The other major complication of the surgery is the loss of much of your hearing. The patient must be informed of this possibility and of the possible need to use auditory support to compensate for the acoustic deficit.

THE INTERVENTION OF RADIO SURGERY

Radiosurgery is a particular intervention, which makes use of sophisticated instrumentation and can be put into practice both individually and after microsurgery.

Briefly, radiosurgery consists in striking, with a very intense beam of ionizing radiation, the area occupied by the tumor or what remains of it (if it has already been partially removed).

Turned under local anesthesia, therefore with the alert patient, radiosurgery is particularly indicated for those neurinomas located in delicate positions and difficult to access through surgery.

Risks of radiosurgery

Radiosurgery can also damage the cranial nerves or healthy parts of the brain. If this happens, the effects appear after several weeks, if not months, and consist of numbness and facial paralysis (one in 100 people) and loss of hearing (one third of the operations).
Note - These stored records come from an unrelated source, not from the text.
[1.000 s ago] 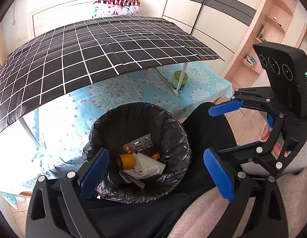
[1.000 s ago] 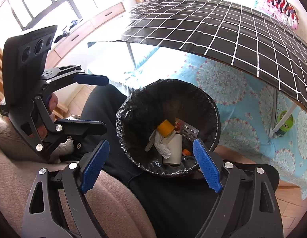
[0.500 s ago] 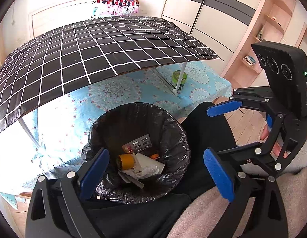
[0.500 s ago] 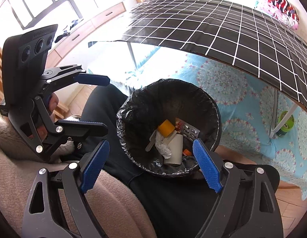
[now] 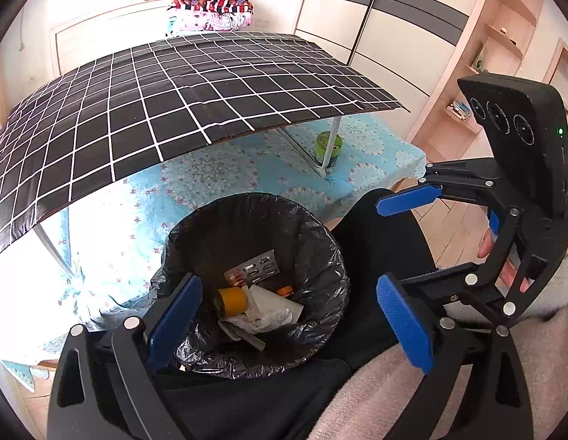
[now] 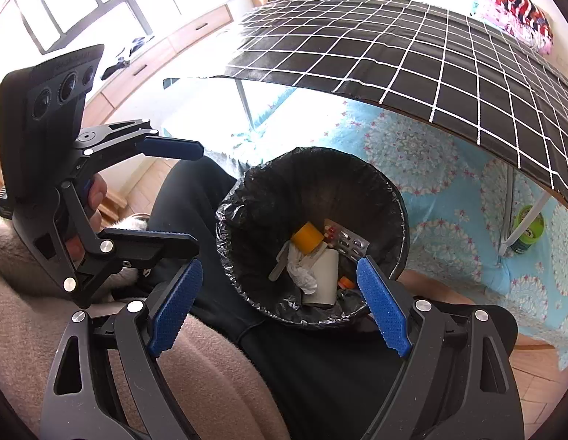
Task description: Collect trash
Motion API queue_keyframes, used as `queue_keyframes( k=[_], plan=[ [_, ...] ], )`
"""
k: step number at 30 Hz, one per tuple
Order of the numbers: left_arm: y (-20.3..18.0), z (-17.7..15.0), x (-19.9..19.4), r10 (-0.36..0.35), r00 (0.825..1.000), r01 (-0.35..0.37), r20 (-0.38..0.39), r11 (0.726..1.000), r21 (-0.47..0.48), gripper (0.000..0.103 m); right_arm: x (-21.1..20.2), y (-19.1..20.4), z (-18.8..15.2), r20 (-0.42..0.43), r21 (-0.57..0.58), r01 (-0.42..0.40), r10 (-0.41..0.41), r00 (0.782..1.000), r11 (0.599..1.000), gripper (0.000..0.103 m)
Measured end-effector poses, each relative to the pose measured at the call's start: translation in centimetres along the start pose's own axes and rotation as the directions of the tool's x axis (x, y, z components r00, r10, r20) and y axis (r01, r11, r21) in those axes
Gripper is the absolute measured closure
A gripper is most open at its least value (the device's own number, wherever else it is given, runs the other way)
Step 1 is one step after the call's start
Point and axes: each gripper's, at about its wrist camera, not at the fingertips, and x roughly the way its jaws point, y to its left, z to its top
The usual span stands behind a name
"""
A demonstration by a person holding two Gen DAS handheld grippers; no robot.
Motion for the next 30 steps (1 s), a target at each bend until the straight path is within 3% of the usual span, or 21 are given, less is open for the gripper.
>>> queue_keyframes(
  k=[30],
  plan=[
    [-0.34, -0.04, -0.01, -0.001, 1.0, 0.001, 0.003, 1.0, 0.007, 0.01, -0.21, -0.08, -0.02, 0.005, 0.008, 0.006, -0.006, 1.0, 1.0, 0.017]
  ],
)
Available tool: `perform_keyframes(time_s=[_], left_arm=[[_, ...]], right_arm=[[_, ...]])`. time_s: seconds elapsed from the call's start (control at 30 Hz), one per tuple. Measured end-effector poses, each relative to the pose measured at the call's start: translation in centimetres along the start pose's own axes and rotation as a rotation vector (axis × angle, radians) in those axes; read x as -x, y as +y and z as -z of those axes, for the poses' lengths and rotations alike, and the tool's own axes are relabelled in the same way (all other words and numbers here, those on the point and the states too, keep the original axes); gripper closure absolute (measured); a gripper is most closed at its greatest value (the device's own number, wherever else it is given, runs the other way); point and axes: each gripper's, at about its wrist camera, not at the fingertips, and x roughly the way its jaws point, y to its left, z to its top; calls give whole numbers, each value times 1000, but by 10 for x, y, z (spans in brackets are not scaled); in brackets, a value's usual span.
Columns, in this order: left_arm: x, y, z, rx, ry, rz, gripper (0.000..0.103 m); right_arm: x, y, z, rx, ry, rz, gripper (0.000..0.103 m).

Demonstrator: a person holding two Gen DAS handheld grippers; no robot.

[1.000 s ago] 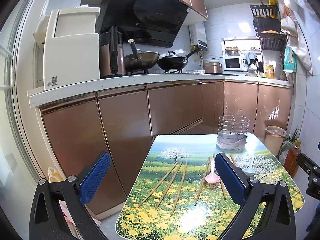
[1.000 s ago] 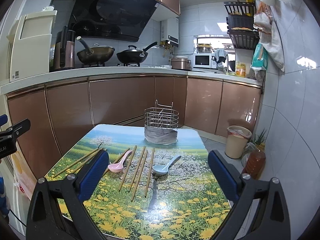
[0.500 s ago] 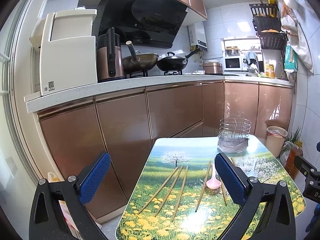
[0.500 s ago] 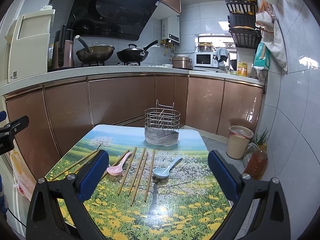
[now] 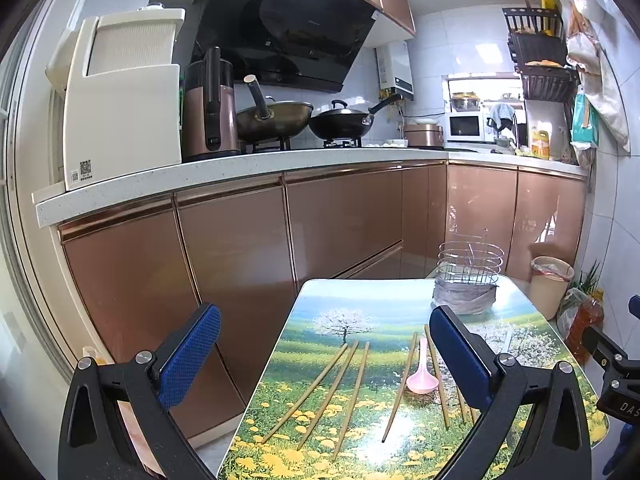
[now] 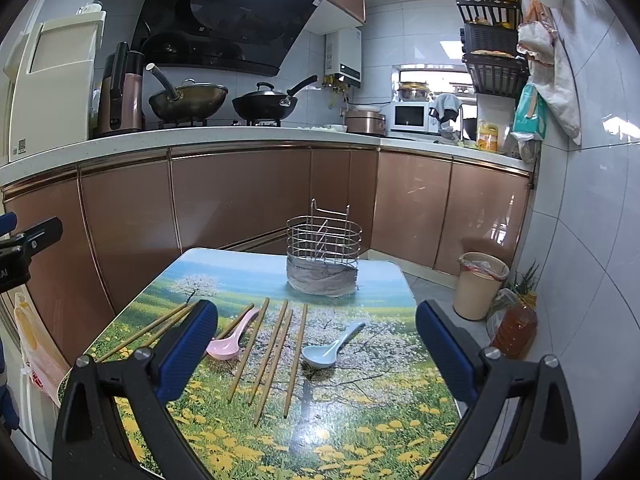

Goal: Organize utensils

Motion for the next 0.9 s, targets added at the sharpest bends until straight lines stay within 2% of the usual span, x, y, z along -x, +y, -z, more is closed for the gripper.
perform_keyframes(time_s=[0.53, 0.9], left_arm=[[-40, -5, -12, 7, 32, 6, 0], [-68, -8, -9, 16, 64, 8, 0]], right_arm=[[-37, -11, -7, -28, 37, 3, 3], [-62, -19, -2, -42, 72, 13, 3]])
HOW MUCH IS A SERIOUS APPLICATION?

The reappearance of the acoustic neuroma, after the surgery, is a rare but possible event. It occurs in 5 cases per 100. To notice a possible relapse, it is good to undergo periodic diagnostic checks.

Prognosis

The prognosis of an acoustic neurinoma varies from patient to patient. It depends not only on the same factors that affect the therapeutic choice, but also on the experience of the medical team to which one relies for treatment.
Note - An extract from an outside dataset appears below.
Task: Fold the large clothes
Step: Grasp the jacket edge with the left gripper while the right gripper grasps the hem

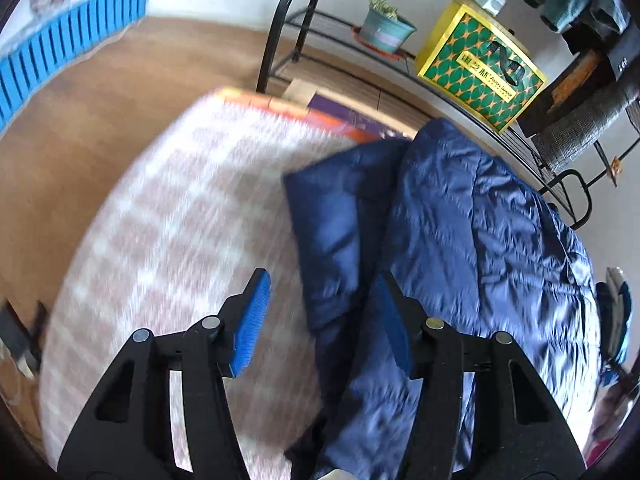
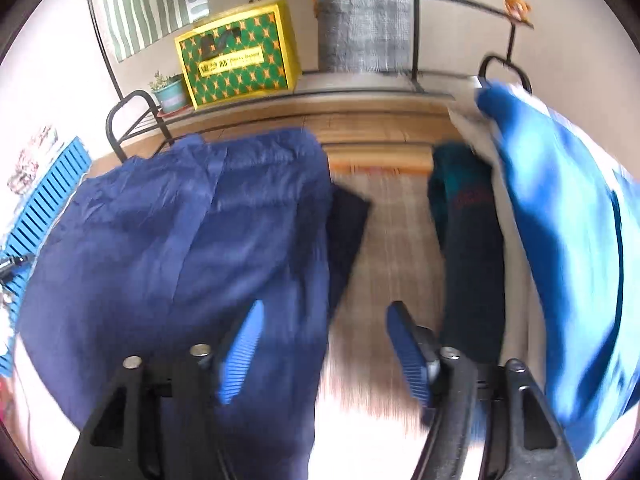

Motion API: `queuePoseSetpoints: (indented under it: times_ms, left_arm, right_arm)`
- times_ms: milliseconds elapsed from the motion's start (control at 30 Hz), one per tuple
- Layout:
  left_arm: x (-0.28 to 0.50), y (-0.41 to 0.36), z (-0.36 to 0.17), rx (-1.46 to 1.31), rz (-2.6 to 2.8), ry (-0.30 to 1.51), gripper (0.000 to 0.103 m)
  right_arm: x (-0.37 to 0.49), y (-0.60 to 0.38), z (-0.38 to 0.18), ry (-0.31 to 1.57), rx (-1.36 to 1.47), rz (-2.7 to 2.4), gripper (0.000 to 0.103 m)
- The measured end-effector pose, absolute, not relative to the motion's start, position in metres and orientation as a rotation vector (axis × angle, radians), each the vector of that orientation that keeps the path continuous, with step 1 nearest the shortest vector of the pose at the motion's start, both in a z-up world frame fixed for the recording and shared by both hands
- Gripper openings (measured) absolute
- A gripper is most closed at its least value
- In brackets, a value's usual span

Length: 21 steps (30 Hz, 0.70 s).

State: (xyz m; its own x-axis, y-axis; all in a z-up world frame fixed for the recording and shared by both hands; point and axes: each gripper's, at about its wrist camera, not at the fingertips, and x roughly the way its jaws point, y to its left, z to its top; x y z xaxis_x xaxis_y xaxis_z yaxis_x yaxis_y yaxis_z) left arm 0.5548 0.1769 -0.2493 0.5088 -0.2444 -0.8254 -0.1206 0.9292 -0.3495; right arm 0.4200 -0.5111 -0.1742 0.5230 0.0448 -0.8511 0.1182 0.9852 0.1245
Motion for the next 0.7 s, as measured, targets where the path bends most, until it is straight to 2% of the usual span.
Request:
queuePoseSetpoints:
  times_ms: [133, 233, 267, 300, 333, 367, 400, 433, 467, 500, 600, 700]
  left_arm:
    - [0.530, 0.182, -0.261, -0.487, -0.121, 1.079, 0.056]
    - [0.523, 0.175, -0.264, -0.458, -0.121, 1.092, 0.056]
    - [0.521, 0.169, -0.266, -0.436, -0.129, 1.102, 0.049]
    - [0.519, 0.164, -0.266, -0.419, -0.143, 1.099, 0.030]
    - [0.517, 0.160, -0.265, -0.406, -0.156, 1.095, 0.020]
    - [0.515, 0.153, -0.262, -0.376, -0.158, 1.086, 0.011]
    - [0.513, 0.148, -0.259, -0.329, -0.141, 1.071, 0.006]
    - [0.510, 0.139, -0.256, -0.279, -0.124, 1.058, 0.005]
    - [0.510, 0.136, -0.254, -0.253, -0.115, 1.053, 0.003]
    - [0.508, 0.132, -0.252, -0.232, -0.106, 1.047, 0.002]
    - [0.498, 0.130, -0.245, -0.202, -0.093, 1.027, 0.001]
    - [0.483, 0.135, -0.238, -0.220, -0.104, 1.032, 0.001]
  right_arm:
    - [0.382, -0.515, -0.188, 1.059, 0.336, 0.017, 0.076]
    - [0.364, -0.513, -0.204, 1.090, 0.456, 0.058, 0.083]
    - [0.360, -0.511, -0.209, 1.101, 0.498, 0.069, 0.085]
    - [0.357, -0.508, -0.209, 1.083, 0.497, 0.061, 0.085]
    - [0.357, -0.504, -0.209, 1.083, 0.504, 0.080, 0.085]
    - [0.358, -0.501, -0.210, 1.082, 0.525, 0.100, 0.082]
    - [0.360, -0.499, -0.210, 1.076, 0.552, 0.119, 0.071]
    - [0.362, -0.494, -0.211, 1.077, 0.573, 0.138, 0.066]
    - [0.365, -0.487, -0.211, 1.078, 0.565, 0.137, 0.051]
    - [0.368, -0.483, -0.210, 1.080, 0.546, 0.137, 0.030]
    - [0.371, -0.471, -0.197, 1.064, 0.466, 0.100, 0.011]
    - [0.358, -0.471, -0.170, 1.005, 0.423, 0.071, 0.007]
The factors for a positive prognosis are:

  • Reduced size and slow rate of growth of acoustic neuroma: in these cases the surgery is not a priority.
  • Good health status of the patient, which allows him to endure an invasive operation such as tumor removal.
  • Experience and preparation of the medical team that follows the patient: this guarantees the choice of the most appropriate intervention for the acoustic neuroma in question, as well as its best resolution.